PROBLEM STATEMENT: Write out exactly what each line says, starting with the first line below and ending on the one with "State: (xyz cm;".

MATERIAL PROVIDED:
○ ○ ○

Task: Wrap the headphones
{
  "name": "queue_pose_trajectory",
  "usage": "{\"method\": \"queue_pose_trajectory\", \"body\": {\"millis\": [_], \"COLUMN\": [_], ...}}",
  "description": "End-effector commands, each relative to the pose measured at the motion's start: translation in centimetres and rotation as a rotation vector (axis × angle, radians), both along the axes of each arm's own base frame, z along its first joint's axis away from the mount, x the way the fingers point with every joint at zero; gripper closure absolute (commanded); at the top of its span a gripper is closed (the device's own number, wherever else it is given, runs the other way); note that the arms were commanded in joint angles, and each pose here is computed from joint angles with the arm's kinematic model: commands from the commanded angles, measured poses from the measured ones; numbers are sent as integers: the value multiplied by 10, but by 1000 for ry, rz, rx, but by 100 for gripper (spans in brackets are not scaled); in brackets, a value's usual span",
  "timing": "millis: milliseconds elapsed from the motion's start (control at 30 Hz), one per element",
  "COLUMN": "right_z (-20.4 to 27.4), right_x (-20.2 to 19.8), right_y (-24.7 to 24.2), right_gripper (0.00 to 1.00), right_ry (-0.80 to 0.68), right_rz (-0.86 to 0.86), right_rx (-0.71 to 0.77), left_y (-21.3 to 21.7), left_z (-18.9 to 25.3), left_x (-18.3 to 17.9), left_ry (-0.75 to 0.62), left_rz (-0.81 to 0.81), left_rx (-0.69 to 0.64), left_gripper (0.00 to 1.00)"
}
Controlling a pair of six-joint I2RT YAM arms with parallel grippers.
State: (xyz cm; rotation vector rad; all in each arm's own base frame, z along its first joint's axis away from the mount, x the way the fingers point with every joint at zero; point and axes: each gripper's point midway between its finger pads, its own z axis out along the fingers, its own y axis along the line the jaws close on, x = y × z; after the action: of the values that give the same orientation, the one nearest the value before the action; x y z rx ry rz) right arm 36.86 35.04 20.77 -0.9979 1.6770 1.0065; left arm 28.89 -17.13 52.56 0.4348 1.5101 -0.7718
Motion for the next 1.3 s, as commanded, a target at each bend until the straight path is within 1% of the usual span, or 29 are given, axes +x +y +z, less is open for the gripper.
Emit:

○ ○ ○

EXPECTED ANSWER:
Task: Wrap the headphones
{
  "name": "queue_pose_trajectory",
  "usage": "{\"method\": \"queue_pose_trajectory\", \"body\": {\"millis\": [_], \"COLUMN\": [_], ...}}",
  "description": "End-effector commands, each relative to the pose measured at the motion's start: translation in centimetres and rotation as a rotation vector (axis × angle, radians), both along the axes of each arm's own base frame, z along its first joint's axis away from the mount, x the way the fingers point with every joint at zero; gripper closure absolute (commanded); at the top of its span a gripper is closed (the device's own number, wherever else it is given, runs the other way); note that the arms were commanded in joint angles, and each pose here is computed from joint angles with the arm's kinematic model: commands from the commanded angles, measured poses from the measured ones; numbers are sent as integers: the value multiplied by 10, but by 1000 for ry, rz, rx, but by 100 for gripper (spans in brackets are not scaled); in brackets, a value's usual span",
  "timing": "millis: milliseconds elapsed from the motion's start (control at 30 Hz), one per element",
  "COLUMN": "right_z (-20.4 to 27.4), right_x (-20.2 to 19.8), right_y (-24.7 to 24.2), right_gripper (0.00 to 1.00), right_ry (-0.80 to 0.68), right_rz (-0.86 to 0.86), right_rx (-0.71 to 0.77), left_y (-21.3 to 21.7), left_z (-18.9 to 25.3), left_x (-18.3 to 17.9), left_ry (-0.75 to 0.62), left_rz (-0.81 to 0.81), left_rx (-0.69 to 0.64), left_gripper (0.00 to 1.00)"
}
Controlling a pair of six-joint I2RT YAM arms with parallel grippers.
State: (xyz cm; rotation vector rad; all in each arm's own base frame, z along its first joint's axis away from the mount, x the way the fingers point with every joint at zero; point and axes: each gripper's point midway between its finger pads, its own z axis out along the fingers, its own y axis along the line the jaws close on, x = y × z; after the action: of the values that give the same orientation, the one nearest the value before the action; x y z rx ry rz) right arm 36.86 35.04 20.77 -0.9979 1.6770 1.0065; left arm 28.89 -17.13 52.56 0.4348 1.5101 -0.7718

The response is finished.